Hunting, fishing, and wildlife-watching activities have increased in 28 U.S. states over the last five years, according to a report released this week by the U.S. Fish and Wildlife Service (USFWS). The 2011 National Survey of Fishing, Hunting, and Wildlife-Associated Recreation State Overview Report shows that the largest increase – 47 percent – occurred in Alaska, with Louisiana a close second at 40 percent.
The State Overview is the second of a series of reports on the National Survey, which has been conducted every five years by the U.S. Census Bureau since 1955. The Bureau interviewed residents of 48,627 households across the country to estimate the number of hunters, anglers, and wildlife-watchers active in all 50 states, and to also measure how much money they spend on related equipment, travel, taxes, and license fees.
The report reveals that South Dakota has the highest proportion of residents who hunt – 21 percent. Alaska beats all other states at the percentage of fishermen – 41 percent. And Vermont has the most wildlife-watchers – 53 percent.

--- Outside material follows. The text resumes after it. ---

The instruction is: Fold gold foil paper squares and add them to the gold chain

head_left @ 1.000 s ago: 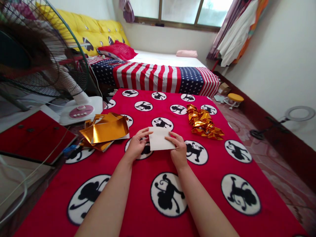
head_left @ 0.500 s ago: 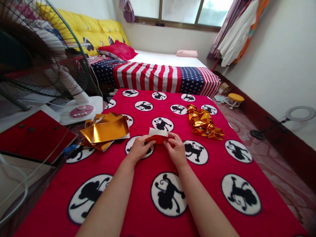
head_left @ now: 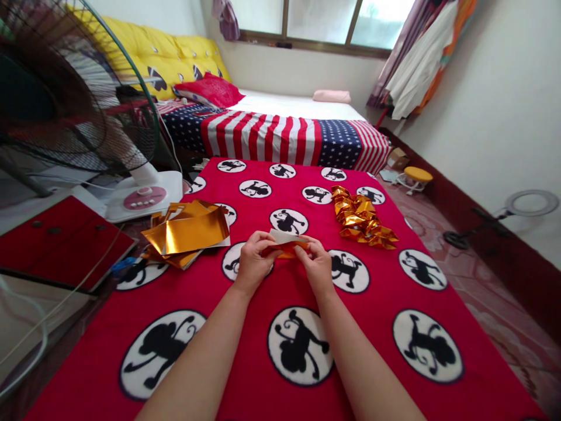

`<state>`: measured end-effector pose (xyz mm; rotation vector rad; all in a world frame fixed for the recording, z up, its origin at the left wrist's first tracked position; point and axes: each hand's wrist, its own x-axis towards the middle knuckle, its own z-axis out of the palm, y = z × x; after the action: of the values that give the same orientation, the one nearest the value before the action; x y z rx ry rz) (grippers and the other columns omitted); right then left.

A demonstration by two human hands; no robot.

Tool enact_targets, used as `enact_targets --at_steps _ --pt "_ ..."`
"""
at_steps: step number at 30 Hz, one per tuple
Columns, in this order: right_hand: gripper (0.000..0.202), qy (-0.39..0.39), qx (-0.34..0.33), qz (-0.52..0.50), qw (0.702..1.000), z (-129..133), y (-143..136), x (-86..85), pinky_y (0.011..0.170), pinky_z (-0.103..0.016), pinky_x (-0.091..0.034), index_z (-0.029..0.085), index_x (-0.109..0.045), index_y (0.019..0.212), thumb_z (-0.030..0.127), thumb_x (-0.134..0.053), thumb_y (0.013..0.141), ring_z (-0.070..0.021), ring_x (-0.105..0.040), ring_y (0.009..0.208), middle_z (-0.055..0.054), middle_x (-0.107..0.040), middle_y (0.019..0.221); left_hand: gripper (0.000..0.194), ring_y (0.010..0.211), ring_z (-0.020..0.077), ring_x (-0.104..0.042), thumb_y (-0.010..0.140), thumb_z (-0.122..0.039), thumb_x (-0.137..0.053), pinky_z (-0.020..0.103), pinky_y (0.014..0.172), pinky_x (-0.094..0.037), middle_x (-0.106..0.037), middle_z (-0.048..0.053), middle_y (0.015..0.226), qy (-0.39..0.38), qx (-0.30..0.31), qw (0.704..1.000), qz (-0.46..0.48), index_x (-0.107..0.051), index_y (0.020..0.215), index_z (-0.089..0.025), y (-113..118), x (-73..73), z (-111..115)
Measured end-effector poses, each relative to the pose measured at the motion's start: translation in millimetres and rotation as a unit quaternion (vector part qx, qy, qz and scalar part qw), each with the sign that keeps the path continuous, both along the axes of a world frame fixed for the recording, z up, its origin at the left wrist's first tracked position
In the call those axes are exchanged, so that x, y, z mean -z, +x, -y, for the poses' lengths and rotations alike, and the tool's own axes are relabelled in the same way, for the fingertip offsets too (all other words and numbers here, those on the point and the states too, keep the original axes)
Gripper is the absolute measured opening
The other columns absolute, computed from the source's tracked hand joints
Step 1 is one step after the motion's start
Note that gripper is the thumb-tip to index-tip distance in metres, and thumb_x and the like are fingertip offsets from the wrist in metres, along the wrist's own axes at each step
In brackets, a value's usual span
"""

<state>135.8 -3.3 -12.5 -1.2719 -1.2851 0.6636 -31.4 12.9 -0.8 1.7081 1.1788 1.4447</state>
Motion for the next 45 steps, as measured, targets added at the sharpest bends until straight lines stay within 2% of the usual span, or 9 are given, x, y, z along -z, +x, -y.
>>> enact_targets --at_steps 4,6,11,15,21,26,29,38,45 --pt "0.018 -0.016 -0.038 -0.092 0.995 1.1 -0.2 2.3 0.072 -0.029 -0.05 0.018 -0.07 0.08 0.036 -0.068 0.081 -0.0183 -0.063 0.081 -0.004 -0.069 0.086 0.065 0.103 0.0218 -0.065 0.063 -0.026 -0.083 0.031 0.085 -0.054 -0.054 0.01 0.134 -0.071 -0.004 0.991 0.115 -0.062 0.124 -0.026 2.3 2.7 -2.5" --pt "0.019 -0.031 -0.042 -0.138 0.989 1.7 -0.7 3.3 0.068 -0.028 -0.05 0.018 -0.069 0.08 0.036 -0.07 0.079 -0.0165 -0.062 0.073 -0.002 -0.068 0.079 0.081 0.097 0.0216 -0.068 0.06 -0.028 -0.085 0.033 0.082 -0.055 -0.054 0.013 0.136 -0.149 0.036 0.97 0.19 -0.053 0.134 -0.025 2.9 4.8 -4.1" --pt "0.026 -0.033 -0.017 -0.208 0.977 1.6 -3.9 0.7 0.071 -0.029 -0.053 0.018 -0.063 0.087 0.036 -0.075 0.073 -0.0162 -0.064 0.073 -0.001 -0.068 0.08 0.048 0.088 0.0247 -0.071 0.064 -0.035 -0.083 0.037 0.088 -0.054 -0.075 0.012 0.098 -0.232 0.119 0.936 0.237 -0.071 0.103 -0.011 3.1 4.5 -2.9" --pt "0.048 -0.041 0.025 -0.207 0.977 0.5 -7.0 -2.4 0.067 -0.028 -0.053 0.021 -0.054 0.105 0.038 -0.079 0.068 -0.0156 -0.064 0.07 0.0 -0.067 0.082 0.063 0.087 0.0225 -0.072 0.062 -0.031 -0.084 0.034 0.086 -0.055 -0.076 0.007 0.092 -0.2 0.067 0.943 0.256 -0.065 0.12 -0.014 2.5 3.9 -2.1" --pt "0.029 -0.075 -0.038 -0.134 0.987 1.7 -7.2 -1.1 0.057 -0.025 -0.045 0.018 -0.062 0.072 0.045 -0.072 0.075 -0.0148 -0.059 0.061 -0.001 -0.065 0.068 0.089 0.081 0.0189 -0.072 0.063 -0.03 -0.084 0.03 0.08 -0.056 -0.076 0.003 0.086 -0.192 0.039 0.94 0.278 -0.046 0.142 -0.018 -0.3 4.1 -5.4" --pt "0.029 -0.068 -0.02 -0.151 0.986 2.5 -5.8 -1.3 0.056 -0.025 -0.043 0.019 -0.06 0.07 0.046 -0.072 0.074 -0.0134 -0.055 0.058 0.001 -0.062 0.065 0.054 0.077 0.0206 -0.071 0.06 -0.038 -0.085 0.028 0.069 -0.057 -0.076 0.008 0.09 -0.231 0.078 0.941 0.232 -0.071 0.105 -0.012 -0.9 0.1 -2.9" --pt "0.027 -0.066 -0.037 -0.153 0.985 3.0 -5.7 -2.7 0.06 -0.026 -0.046 0.018 -0.062 0.073 0.044 -0.071 0.076 -0.0145 -0.057 0.062 0.0 -0.064 0.068 0.042 0.07 0.0202 -0.07 0.06 -0.041 -0.085 0.027 0.062 -0.055 -0.076 0.009 0.084 -0.243 0.076 0.944 0.211 -0.075 0.087 -0.011 -1.5 1.5 -1.8" --pt "0.027 -0.048 -0.038 -0.146 0.987 4.7 -7.0 -7.0 0.057 -0.024 -0.041 0.017 -0.062 0.069 0.04 -0.067 0.08 -0.013 -0.051 0.061 0.001 -0.058 0.065 0.042 0.064 0.0183 -0.068 0.059 -0.042 -0.085 0.026 0.058 -0.054 -0.077 0.008 0.081 -0.233 0.058 0.951 0.195 -0.076 0.085 -0.012 1.4 1.9 -1.4" --pt "0.035 -0.039 -0.029 -0.139 0.989 4.6 -6.0 -3.3 0.05 -0.022 -0.029 0.019 -0.047 0.061 0.041 -0.064 0.083 -0.0089 -0.035 0.054 0.005 -0.039 0.058 0.041 0.068 0.019 -0.068 0.063 -0.047 -0.082 0.027 0.063 -0.054 -0.075 0.006 0.076 -0.234 0.065 0.954 0.178 -0.076 0.083 -0.012 2.9 -1.4 0.5"
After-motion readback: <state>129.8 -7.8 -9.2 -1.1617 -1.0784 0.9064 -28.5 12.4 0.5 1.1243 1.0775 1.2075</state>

Part one of the National Survey report, called the National Overview, was released in August 2012 and gives an overview of hunting, fishing, and wildlife-associated recreation participation and expenditures at the national level. Nationwide, people spent $145 billion dollars on these activities in 2011. The funds provide vital support to rural communities as well as conservation efforts, and are a reflection of the public’s commitment to preserving wildlife, said USFWS Director Dan Ashe in a press release.
The National Overview also reports that the number of U.S. residents that either hunt, fish, or watch wildlife increased by 2.6 million to 91.1 million since 2006 and includes 38 percent of all Americans over the age of 16. The amount of recreation by anglers increased by 11 percent, and hunting increased by 9 percent – reversing a 10 percent decline in hunting during the previous decade between 1996 and 2006.
The USFWS will release a final version of the two documents in November in addition to individual reports for all 50 states on a rolling schedule beginning in December. The reports are especially important to state and federal natural resources agencies to ensure that opportunities for hunting, fishing, and outdoor recreation continue to be provided.